A hookah (Hindustani: (Nastaleeq), हुक़्क़ा (Devanagari), IPA: ˈɦʊqːa; also see other names), shisha, or waterpipe is a single- or multi-stemmed instrument for heating or vaporizing and then smoking either tobacco, flavored tobacco (often muʽassel), or sometimes cannabis, hashish and opium. The smoke is passed through a water basin—often glass-based—before inhalation.
The major health risks of smoking tobacco, cannabis, opium and other drugs through a hookah include exposure to toxic chemicals, carcinogens and heavy metals that are not filtered out by the water, alongside those related to the transmission of infectious diseases and pathogenic bacteria when hookahs are shared. Hookah and waterpipe use is a global public health concern, with high rates of use in the populations of the Middle East and North Africa as well as in young people in the United States, Europe, Central Asia, and South Asia.
The hookah or waterpipe was invented by Abul-Fath Gilani, a Persian physician of Akbar, in the Indian city of Fatehpur Sikri during Mughal India; the hookah spread from the Indian subcontinent to Persia first where the mechanism was modified to its current shape and then to the Near East. Alternatively, it could have originated in the Safavid dynasty of Persia, from where it eventually spread to the Indian subcontinent.
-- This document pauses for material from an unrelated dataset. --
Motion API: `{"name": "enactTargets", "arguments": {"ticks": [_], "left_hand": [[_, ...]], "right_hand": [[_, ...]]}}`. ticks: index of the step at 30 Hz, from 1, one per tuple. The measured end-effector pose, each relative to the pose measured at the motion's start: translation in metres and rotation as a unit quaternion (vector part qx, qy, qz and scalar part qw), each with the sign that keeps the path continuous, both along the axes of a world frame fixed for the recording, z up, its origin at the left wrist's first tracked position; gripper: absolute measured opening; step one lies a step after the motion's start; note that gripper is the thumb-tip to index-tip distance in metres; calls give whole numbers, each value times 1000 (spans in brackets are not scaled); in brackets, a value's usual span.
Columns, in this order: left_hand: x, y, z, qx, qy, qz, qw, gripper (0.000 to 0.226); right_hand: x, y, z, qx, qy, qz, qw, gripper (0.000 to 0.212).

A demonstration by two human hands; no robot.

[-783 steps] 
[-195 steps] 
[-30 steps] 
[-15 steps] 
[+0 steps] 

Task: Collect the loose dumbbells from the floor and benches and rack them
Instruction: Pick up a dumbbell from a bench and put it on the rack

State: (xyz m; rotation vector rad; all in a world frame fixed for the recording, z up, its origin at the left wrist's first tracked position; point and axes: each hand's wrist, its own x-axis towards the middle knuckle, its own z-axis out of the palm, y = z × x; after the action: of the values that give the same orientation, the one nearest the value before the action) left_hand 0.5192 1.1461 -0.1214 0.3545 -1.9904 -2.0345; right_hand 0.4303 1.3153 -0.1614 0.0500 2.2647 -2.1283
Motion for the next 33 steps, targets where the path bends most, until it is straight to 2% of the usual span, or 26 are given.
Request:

Despite tobacco and drug use being considered a taboo when the hookah was first conceived, its use became increasingly popular among nobility and subsequently widely accepted. Gradually, burned tobacco has been commonly replaced by vaporizing flavored shisha. Still the original hookah is often used in rural South Asia, which continues to use tumbak (a pure and coarse form of unflavored tobacco leaves) and smoked by burning it directly with charcoal. While this method delivers a much higher content of tobacco and nicotine, it also incurs more adverse health effects compared to vaporizing hookahs.
The word hookah is a derivative of "huqqa", a Hindustani word, of Arabic origin (derived from حُقَّة ḥuqqa, "casket, bottle, water pipe").